Example with contrary half preference votes

Mike Ossipoff dfb at bbs.cruzio.com
Wed Jul 10 19:11:19 PDT 1996

Say we were using Condorcet's method, with the added provision,
recently proposed, that if a ballot ranks X & Y equally, below
everything else in the Smith set, then that ballot is counted
as casting half a vote for X over Y, & half a vote for Y over

Sincere rankings:

46%: Dole, Clinton, Nader
20%: Clinton
34%: Nader, Clinton, Dole

Dole voters truncate:

46%: Dole
20%: Clinton
34%: Nader, Clinton

With the compulsory contrary half preferences provision,
Dole wins. Without it, Clinton wins. Clinton is the Condorcet
winner, & Dole is the only candidate over whom a majority
has ranked someone else.

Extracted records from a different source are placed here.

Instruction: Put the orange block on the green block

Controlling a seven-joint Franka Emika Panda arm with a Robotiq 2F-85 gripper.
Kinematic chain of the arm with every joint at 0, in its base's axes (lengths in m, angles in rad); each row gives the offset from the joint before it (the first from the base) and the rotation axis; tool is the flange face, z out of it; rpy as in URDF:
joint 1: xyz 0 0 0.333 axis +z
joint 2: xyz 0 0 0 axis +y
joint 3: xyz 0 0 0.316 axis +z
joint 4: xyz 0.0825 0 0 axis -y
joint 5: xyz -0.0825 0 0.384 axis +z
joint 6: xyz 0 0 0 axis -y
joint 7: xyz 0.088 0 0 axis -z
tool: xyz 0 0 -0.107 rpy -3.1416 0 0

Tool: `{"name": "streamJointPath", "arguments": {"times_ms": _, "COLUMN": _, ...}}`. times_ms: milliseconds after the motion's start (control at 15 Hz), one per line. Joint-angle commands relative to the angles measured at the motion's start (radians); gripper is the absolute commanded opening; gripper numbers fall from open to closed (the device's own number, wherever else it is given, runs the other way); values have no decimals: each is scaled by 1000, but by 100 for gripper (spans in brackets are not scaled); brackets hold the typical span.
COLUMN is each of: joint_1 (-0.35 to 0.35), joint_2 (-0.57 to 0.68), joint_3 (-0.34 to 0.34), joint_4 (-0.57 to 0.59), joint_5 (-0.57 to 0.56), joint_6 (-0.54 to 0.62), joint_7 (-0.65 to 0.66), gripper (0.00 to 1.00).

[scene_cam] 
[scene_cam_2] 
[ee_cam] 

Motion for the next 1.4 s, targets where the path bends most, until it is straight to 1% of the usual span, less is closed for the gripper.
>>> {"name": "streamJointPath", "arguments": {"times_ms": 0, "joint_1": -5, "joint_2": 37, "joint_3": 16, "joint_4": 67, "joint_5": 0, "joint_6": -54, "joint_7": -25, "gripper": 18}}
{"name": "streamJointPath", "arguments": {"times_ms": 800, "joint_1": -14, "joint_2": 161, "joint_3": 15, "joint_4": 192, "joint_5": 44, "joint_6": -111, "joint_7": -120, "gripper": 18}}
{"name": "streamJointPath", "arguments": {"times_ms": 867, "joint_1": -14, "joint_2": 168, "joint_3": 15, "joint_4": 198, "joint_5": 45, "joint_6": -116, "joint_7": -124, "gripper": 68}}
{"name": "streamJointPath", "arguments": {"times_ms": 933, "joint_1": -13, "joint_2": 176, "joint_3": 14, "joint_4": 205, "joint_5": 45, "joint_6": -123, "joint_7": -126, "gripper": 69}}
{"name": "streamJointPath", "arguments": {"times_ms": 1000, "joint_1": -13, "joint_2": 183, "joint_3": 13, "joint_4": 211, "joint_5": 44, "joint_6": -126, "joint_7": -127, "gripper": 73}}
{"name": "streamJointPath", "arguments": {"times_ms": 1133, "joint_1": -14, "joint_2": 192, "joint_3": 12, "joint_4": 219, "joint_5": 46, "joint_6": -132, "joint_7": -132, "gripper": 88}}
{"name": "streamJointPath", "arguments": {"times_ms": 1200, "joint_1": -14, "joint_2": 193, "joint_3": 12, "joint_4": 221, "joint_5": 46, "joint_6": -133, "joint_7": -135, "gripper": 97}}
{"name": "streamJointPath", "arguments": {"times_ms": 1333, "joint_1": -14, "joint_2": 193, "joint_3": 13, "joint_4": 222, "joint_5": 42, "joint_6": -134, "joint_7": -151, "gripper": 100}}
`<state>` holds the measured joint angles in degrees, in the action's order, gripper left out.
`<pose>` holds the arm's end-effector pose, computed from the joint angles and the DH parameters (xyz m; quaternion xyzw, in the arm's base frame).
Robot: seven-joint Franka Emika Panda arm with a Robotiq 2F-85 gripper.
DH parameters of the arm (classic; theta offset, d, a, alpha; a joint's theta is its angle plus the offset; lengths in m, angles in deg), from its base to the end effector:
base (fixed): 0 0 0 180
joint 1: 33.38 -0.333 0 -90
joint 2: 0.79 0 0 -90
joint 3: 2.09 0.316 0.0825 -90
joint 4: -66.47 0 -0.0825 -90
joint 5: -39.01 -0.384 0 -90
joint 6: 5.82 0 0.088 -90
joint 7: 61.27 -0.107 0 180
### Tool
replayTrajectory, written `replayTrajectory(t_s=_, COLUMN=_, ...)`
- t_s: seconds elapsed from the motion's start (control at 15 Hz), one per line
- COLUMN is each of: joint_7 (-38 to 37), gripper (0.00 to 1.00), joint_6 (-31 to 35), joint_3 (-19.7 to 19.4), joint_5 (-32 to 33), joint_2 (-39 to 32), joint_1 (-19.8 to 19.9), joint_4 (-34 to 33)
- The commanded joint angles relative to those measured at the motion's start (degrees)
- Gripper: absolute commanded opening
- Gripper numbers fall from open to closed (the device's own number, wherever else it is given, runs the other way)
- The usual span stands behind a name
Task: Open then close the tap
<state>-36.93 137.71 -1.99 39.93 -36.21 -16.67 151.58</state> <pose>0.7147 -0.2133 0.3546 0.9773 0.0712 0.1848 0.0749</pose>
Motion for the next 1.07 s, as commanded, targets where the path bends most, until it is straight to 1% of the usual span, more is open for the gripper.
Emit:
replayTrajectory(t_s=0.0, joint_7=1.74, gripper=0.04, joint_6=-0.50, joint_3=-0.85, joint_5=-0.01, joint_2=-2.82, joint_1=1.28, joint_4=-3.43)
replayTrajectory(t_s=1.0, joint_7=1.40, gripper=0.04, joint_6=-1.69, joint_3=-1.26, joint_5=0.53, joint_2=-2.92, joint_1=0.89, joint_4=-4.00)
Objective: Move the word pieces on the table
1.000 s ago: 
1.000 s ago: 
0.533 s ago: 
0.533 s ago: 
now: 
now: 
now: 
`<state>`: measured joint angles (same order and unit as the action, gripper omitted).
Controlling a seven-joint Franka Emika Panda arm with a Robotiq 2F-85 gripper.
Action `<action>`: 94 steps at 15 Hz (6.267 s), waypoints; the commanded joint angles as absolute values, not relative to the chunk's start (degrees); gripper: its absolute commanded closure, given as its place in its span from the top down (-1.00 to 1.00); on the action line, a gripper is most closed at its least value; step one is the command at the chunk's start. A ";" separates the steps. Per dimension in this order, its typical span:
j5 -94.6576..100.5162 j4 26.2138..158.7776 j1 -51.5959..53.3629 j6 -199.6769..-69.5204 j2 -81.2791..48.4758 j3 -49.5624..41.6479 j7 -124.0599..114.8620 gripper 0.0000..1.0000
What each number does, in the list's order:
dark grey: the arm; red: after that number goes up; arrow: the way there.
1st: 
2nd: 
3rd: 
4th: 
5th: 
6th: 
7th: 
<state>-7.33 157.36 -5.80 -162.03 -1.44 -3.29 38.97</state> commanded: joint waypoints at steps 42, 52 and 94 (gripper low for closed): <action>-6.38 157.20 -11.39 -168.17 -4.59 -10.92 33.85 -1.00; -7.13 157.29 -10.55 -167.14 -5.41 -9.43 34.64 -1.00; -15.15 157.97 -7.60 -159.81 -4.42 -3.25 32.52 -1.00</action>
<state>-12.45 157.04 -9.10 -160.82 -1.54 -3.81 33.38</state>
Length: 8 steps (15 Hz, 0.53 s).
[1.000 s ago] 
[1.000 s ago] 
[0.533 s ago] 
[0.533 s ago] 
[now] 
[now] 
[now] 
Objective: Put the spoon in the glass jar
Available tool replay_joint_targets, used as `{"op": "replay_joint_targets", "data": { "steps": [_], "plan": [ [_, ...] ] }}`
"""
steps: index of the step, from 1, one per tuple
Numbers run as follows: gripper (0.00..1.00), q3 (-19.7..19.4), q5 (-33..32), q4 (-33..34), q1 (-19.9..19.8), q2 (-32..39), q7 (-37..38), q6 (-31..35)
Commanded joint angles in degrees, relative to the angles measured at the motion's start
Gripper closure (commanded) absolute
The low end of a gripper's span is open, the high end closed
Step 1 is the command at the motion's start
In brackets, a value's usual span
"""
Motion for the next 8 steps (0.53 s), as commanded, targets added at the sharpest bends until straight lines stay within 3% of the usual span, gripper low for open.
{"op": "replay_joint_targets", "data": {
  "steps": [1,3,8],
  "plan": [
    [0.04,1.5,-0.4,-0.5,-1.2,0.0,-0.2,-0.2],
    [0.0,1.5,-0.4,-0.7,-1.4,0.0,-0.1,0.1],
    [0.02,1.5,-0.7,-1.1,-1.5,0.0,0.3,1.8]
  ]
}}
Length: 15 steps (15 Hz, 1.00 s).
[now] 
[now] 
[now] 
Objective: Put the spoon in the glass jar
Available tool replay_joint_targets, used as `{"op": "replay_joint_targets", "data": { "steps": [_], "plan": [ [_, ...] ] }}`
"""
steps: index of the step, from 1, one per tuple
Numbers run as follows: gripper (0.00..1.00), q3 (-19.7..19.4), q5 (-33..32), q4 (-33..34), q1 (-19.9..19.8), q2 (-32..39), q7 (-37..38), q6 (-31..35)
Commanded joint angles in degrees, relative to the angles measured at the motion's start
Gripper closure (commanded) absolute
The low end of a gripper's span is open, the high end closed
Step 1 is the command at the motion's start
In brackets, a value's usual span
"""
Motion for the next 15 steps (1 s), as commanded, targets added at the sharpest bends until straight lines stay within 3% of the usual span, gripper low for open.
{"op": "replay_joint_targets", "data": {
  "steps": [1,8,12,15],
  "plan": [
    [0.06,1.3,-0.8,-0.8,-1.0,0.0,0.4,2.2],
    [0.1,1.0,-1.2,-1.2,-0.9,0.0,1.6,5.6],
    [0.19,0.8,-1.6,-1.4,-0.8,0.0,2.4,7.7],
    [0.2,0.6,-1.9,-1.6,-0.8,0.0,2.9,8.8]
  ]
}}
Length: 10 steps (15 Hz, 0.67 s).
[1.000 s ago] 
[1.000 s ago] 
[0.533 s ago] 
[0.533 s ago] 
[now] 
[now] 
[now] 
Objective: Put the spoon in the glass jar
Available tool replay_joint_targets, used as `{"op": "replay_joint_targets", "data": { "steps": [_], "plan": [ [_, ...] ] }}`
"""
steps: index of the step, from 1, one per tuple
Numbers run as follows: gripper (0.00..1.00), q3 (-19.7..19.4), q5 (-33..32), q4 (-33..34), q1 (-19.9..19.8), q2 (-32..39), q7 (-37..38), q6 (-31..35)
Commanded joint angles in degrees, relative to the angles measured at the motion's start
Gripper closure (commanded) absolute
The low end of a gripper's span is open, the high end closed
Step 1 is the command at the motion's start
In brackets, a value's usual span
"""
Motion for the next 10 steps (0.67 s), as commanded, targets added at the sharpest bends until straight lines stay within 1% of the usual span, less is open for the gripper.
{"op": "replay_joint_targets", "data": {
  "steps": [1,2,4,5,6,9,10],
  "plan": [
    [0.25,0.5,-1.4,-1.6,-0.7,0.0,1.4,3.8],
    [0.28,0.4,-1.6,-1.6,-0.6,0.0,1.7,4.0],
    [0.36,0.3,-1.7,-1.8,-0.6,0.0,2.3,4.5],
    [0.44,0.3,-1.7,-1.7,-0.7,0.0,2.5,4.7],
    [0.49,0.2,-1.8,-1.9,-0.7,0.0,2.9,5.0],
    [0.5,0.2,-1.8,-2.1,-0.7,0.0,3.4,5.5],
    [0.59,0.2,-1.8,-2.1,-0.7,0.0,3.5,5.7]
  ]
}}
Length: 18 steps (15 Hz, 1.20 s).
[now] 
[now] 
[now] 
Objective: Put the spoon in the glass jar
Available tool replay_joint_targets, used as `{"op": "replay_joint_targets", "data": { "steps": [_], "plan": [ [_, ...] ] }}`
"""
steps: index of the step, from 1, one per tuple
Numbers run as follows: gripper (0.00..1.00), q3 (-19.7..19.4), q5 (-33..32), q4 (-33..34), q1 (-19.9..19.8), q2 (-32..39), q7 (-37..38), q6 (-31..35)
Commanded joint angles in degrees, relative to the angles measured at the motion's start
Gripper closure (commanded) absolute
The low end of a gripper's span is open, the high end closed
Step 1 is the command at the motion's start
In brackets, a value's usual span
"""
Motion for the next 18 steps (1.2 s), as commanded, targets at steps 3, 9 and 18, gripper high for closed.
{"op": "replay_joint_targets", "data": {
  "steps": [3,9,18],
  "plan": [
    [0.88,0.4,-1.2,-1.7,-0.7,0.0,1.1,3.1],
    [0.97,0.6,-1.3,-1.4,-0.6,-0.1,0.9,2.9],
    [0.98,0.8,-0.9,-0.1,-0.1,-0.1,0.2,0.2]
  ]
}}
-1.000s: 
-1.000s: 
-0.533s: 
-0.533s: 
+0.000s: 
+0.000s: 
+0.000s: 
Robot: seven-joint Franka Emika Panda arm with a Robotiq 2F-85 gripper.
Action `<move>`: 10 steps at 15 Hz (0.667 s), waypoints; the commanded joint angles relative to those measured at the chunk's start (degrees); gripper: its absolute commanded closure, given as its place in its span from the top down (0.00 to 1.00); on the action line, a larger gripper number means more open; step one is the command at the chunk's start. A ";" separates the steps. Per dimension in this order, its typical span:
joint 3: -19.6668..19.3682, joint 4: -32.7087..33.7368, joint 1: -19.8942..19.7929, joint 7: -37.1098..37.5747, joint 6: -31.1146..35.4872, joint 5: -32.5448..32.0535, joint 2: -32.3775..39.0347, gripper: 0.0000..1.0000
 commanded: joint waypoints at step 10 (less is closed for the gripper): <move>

GMC, Trunation-Resistance, &
LO2E-1 are violated if the contrary half preferences provision
is applied.

But, if the contrary preference votes are _optional_, and
if those criteria are re-stated, replacing "order-reversal"
with "voting of a false preference", and if using the
contrary half prefernces option is regarded as voting a
false preference, then those re-defined criteris would then
be met. TRC, for instance, would be met because it would
no longer be just truncation that's giving the election to
Dole; it would be truncation & false preference voting.
GMC would be met if we regard the person using that option
as ranking Nader over Dole--as he is in fact doing with
half of a preference vote. So Condorcet with that contrary

unvoted half preference votes provision could meet reasonably
re-written versions of those criteria. But the contrary half
preference votes should be optional.


Immediately after this note, I'm going to post the "What Condorcet
Offers" letter that I said I'd post. It defines GMC, LO2E-1
& LO2E-2. I'd hesitated to post it, because I've recently discussed
those things on the list. But the letter combines the discussion
in one message, and states it more briefly.


Earlier, I defined 3 versions of LO2E-1 & GMC. For brevity, I've
only included one version of each in "What Condorcet Offers".

I should emphasize that, in that letter, the LO2E-1 & GMC criteria
are about particular single choice rules, as opposed to overall
compound methods such as Smith//Condorcet. But though those
particular criterion versions in that letter are only about the
Condorcet part of Smith//Condorcet, since they aren't for
compound methods, it's still obvious that Smith//Condorcet fully
benefits from the fact that the Condorcet choice rule meets
those versions of those criteria.

For GMC & LO2E-1 versions that apply to entire overall compound
methods, the words "the Smith set" should be subsituted for
the words "the set of alternatives from which that choice
rule [or that method] is to choose". With that wording change,
those 2 criteria apply to overall compound methods, so that
it's meaningful to say that a compound method meets or doesn't
meet the criteria.

 With the "the set of alternatives from which that choice rule
is to choose" wording, Smith//Condorcet qualifies in the sense that the
choice rule that it uses to choose from the Smith set meets
the criteria. With the "the Smith set" wording, Smith//Condorcet
qualifies because it, as an entire overall method, meets the
criteria, which now can be meaninfully said to be met or
failed by overall compound methods.

Sorry about all this extra discussion, but I like to try to
not leave things unsaid.

"What Condorcet Offers" will be posted immediately. It only covers
the 2 LO2E criteria & GMC, because those are the criteria that
distinguish plain Condorcet & Smith Condorcet from all other methods.
(Truncation resistance is for comparing pairswise methods, and
IME is worded for comparison of pairwise methods, though IME
could be re-worded for more generality).